Razi smiled. “Doc Graham knows someone who builds them. Mick and I need to pick them up in one hour. We will move the new tatami mats out of the way so they are not damaged.”
“Kane,” Mick said. “If you have nothing better to do, we could use an extra set of hands for today. Gilda’s been running off her feet and could use a break.”
“Aww.” Kane stood his ground. “Maybe I’ll stick around for a while and rub her feet while you guys do all the work.”
When Razi frowned, Gilda got the impression he didn’t want Kane Garrick anywhere near the new school, Mick, or her. He seemed aware of her gaze and glanced at her. “Yes, she could use a break. We all make a very good team. I am grateful she did not go to work at Happy Harvey’s Hangover Hut after all.”
Her chest swelled with a dose of pride. After the rocky start she and Razi had gotten off to when he first arrived at the Yoshida school, those words were high praise. “Thanks. Me too.”
“Happy Harvey’s Hangover Hut?” Kane smirked. “Sounds like my kind of place. Where is it, love?”
“I’m sure you’ll sniff it out on your own. Let’s go get breakfast.” Mick wiped his hands on an old towel draped over a sawhorse. “I could go for a huge coffee and an omelet.”
“Perfect,” Kane said. “I could eat a goat. What about you, Razi?”
“If you know somewhere in town where they serve good curry goat, I am in.” Razi grunted. “Give me a moment to empty the cleaning bucket.”
“Curry goat for breakfast, huh?” Kane raised his eyebrows then glanced at Gilda and shrugged. “Eh, why not? I’ve got time to kill before I check out the voodoo shop, anyway.”
“The voodoo shop?” Mick asked.
“A new store he and his girlfriend Mena are opening here in town,” Gilda said.
“No, no, no.” Kane held up both hands. “I’ll have nothing to do with her or that place, love. That lunatic’s on her own. I don’t talk to rocks, and I won’t sell magic potions to anyone.”
Mick stared, his mouth open. “Rocks and magic potions, huh? Sounds like a good place to stay away from. Razi, you ready for some breakfast? Let’s head over to Beanz. I need a good cup of coffee. The stuff you make is lethal.”

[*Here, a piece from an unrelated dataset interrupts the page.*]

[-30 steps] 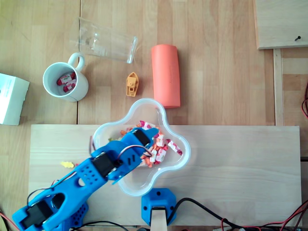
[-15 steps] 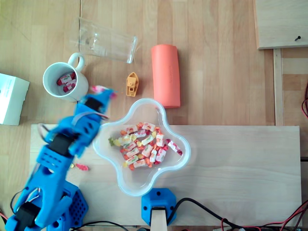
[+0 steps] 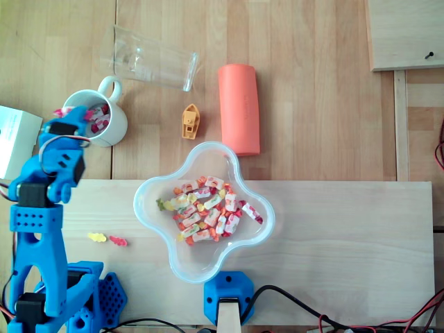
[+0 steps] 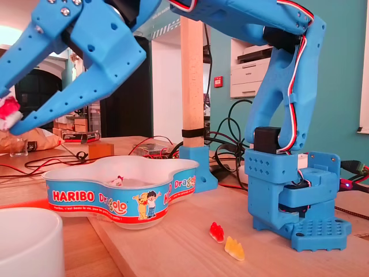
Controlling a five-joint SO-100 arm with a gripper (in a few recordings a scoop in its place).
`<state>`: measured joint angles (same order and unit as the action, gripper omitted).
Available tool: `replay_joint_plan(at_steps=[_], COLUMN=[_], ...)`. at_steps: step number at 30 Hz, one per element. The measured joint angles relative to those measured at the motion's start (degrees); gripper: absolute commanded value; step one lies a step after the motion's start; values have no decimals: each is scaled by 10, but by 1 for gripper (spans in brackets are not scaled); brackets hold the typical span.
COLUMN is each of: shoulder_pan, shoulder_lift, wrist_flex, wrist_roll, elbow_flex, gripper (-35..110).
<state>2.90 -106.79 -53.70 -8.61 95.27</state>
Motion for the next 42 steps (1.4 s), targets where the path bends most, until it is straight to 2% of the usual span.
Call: replay_joint_plan(at_steps=[42], shoulder_pan=[-16], shoulder_lift=[26], wrist_flex=[0], wrist_roll=[-11], elbow_flex=[5], gripper=[-2])
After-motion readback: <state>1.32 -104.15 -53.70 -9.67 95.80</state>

Razi flared his nostrils. “I will meet you there as soon as I put the mop and bucket away.”
Gilda kept one eye on Razi, worried he might dump the bucket of filthy water over Kane’s head if they didn’t leave soon. Odd. If Razi and Kane were such great friends, why did Razi seem so wary?
“Come on, love. I’ll buy you a coffee.” Kane flashed a smile.
Gilda glanced at Mick, who frowned when his phone buzzed. He tapped the screen then stuck the phone in his pocket. She had a feeling the text had to do with the unexpected change in the grand opening he’d mentioned. Whatever was happening, he didn’t seem very happy.